▶ [Task instructions] Restate the listing below word for word; no picture is to be carried over.

▶ [Data excerpt]
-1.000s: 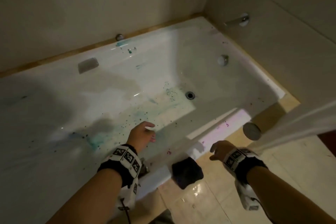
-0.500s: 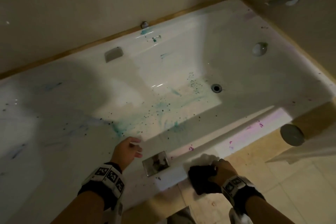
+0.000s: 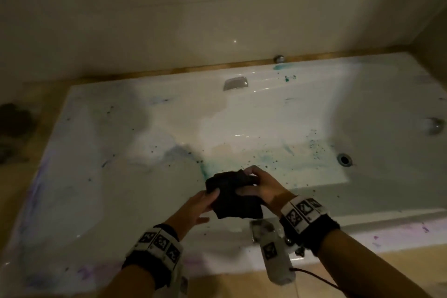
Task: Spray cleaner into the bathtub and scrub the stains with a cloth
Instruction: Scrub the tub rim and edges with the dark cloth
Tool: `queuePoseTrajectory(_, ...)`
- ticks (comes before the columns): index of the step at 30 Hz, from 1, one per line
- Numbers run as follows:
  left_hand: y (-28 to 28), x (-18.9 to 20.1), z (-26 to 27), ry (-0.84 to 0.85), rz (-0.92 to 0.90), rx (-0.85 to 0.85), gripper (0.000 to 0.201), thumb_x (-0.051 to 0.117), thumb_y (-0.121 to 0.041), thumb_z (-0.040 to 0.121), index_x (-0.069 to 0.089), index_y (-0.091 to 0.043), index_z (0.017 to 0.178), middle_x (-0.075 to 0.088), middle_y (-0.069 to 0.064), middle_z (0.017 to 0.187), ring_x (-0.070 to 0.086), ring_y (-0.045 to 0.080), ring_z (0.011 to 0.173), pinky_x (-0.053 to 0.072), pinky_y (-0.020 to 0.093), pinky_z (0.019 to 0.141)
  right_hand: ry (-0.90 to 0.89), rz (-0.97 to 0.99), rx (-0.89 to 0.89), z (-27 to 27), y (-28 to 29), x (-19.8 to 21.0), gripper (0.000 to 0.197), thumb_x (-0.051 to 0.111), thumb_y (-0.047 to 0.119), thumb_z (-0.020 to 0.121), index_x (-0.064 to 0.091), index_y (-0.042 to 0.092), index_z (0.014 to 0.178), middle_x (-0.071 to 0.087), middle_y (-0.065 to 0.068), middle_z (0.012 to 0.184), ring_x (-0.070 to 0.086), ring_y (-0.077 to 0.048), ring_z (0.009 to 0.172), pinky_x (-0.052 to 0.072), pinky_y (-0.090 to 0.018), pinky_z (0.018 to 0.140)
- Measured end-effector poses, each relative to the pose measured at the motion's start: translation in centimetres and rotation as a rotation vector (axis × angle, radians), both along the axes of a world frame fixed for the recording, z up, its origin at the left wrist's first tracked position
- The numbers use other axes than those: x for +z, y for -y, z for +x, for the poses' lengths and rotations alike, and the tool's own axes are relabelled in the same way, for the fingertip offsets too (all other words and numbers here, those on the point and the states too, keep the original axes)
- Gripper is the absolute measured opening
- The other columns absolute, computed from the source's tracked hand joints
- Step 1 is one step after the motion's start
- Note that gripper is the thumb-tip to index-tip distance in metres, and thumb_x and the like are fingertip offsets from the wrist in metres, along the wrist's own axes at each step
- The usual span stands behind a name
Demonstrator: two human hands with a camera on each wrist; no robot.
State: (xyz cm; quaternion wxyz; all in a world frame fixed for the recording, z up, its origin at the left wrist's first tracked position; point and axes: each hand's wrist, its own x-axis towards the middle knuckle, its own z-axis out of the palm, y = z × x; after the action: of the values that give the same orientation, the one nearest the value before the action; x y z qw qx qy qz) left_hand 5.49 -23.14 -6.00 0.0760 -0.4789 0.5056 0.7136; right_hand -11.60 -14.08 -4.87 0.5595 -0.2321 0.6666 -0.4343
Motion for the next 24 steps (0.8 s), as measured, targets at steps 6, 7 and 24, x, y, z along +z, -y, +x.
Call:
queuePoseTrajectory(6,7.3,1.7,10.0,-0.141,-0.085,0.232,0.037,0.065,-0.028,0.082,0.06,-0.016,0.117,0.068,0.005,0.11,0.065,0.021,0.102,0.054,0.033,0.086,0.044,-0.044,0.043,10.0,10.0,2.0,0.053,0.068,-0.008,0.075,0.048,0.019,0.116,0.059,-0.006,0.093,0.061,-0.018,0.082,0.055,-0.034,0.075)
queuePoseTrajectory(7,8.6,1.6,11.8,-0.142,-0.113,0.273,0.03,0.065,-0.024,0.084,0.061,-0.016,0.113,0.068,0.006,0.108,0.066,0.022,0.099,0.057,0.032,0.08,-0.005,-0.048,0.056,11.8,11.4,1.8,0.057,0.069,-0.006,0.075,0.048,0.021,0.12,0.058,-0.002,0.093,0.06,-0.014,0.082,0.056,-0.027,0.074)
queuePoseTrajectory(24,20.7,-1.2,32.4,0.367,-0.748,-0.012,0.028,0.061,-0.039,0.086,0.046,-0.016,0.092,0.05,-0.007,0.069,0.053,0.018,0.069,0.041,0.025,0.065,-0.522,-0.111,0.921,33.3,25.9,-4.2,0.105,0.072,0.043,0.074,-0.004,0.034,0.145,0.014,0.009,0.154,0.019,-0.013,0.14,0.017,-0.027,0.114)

▶ [Solution for this task]
-1.000s: 
-0.500s: 
+0.000s: 
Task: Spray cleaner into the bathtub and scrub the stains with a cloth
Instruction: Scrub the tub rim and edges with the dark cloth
Tool: `queuePoseTrajectory(_, ...)`
- ticks (comes before the columns): index of the step at 30 Hz, from 1, one per line
- Numbers run as follows:
  left_hand: y (-28 to 28), x (-18.9 to 20.1), z (-26 to 27), ry (-0.84 to 0.85), rz (-0.92 to 0.90), rx (-0.85 to 0.85), gripper (0.000 to 0.201), thumb_x (-0.051 to 0.117), thumb_y (-0.121 to 0.041), thumb_z (-0.040 to 0.121), index_x (-0.069 to 0.089), index_y (-0.091 to 0.043), index_z (0.017 to 0.178), middle_x (-0.075 to 0.088), middle_y (-0.069 to 0.064), middle_z (0.017 to 0.187), ring_x (-0.070 to 0.086), ring_y (-0.045 to 0.080), ring_z (0.011 to 0.173), pinky_x (-0.053 to 0.072), pinky_y (-0.020 to 0.093), pinky_z (0.019 to 0.141)
  right_hand: ry (-0.90 to 0.89), rz (-0.97 to 0.99), rx (-0.89 to 0.89), z (-27 to 27), y (-28 to 29), x (-19.8 to 21.0), gripper (0.000 to 0.197), thumb_x (-0.051 to 0.111), thumb_y (-0.047 to 0.119), thumb_z (-0.020 to 0.121), index_x (-0.064 to 0.091), index_y (-0.042 to 0.092), index_z (0.014 to 0.178), middle_x (-0.071 to 0.087), middle_y (-0.065 to 0.068), middle_z (0.012 to 0.184), ring_x (-0.070 to 0.086), ring_y (-0.077 to 0.048), ring_z (0.009 to 0.172), pinky_x (-0.052 to 0.072), pinky_y (-0.090 to 0.018), pinky_z (0.018 to 0.140)
- Measured end-effector poses, each relative to the pose measured at the motion's start: translation in centimetres and rotation as a rotation vector (axis × angle, radians), both along the axes of a world frame fixed for the recording, z up, its origin at the left wrist's first tracked position
- The numbers use other axes than those: x for +z, y for -y, z for +x, for the poses' lengths and rotations alike, and the tool's own axes are relabelled in the same way, for the fingertip offsets too (all other words and numbers here, those on the point and the states too, keep the original axes)
- Gripper is the absolute measured opening
- The other columns absolute, computed from the source's tracked hand joints
- Step 1 is one step after the motion's start
- Note that gripper is the thumb-tip to index-tip distance in metres, and thumb_x and the like are fingertip offsets from the wrist in metres, along the wrist's own axes at each step
- The usual span stands behind a name
Demonstrator: two human hands with a camera on each wrist; no robot.
State: (xyz cm; quaternion wxyz; all in a world frame fixed for the recording, z up, its origin at the left wrist's first tracked position; point and axes: each hand's wrist, its own x-axis towards the middle knuckle, its own z-axis out of the palm, y = z × x; after the action: of the values that give the same orientation, the one nearest the value before the action; x y z qw qx qy qz) left_hand 5.49 -23.14 -6.00 0.0760 -0.4789 0.5056 0.7136; right_hand -11.60 -14.08 -4.87 0.5595 -0.2321 0.6666 -0.4343
Motion for the next 24 steps (0.8 s), as measured, targets at steps 6, 7 and 24, x, y, z along +z, -y, +x.
Call:
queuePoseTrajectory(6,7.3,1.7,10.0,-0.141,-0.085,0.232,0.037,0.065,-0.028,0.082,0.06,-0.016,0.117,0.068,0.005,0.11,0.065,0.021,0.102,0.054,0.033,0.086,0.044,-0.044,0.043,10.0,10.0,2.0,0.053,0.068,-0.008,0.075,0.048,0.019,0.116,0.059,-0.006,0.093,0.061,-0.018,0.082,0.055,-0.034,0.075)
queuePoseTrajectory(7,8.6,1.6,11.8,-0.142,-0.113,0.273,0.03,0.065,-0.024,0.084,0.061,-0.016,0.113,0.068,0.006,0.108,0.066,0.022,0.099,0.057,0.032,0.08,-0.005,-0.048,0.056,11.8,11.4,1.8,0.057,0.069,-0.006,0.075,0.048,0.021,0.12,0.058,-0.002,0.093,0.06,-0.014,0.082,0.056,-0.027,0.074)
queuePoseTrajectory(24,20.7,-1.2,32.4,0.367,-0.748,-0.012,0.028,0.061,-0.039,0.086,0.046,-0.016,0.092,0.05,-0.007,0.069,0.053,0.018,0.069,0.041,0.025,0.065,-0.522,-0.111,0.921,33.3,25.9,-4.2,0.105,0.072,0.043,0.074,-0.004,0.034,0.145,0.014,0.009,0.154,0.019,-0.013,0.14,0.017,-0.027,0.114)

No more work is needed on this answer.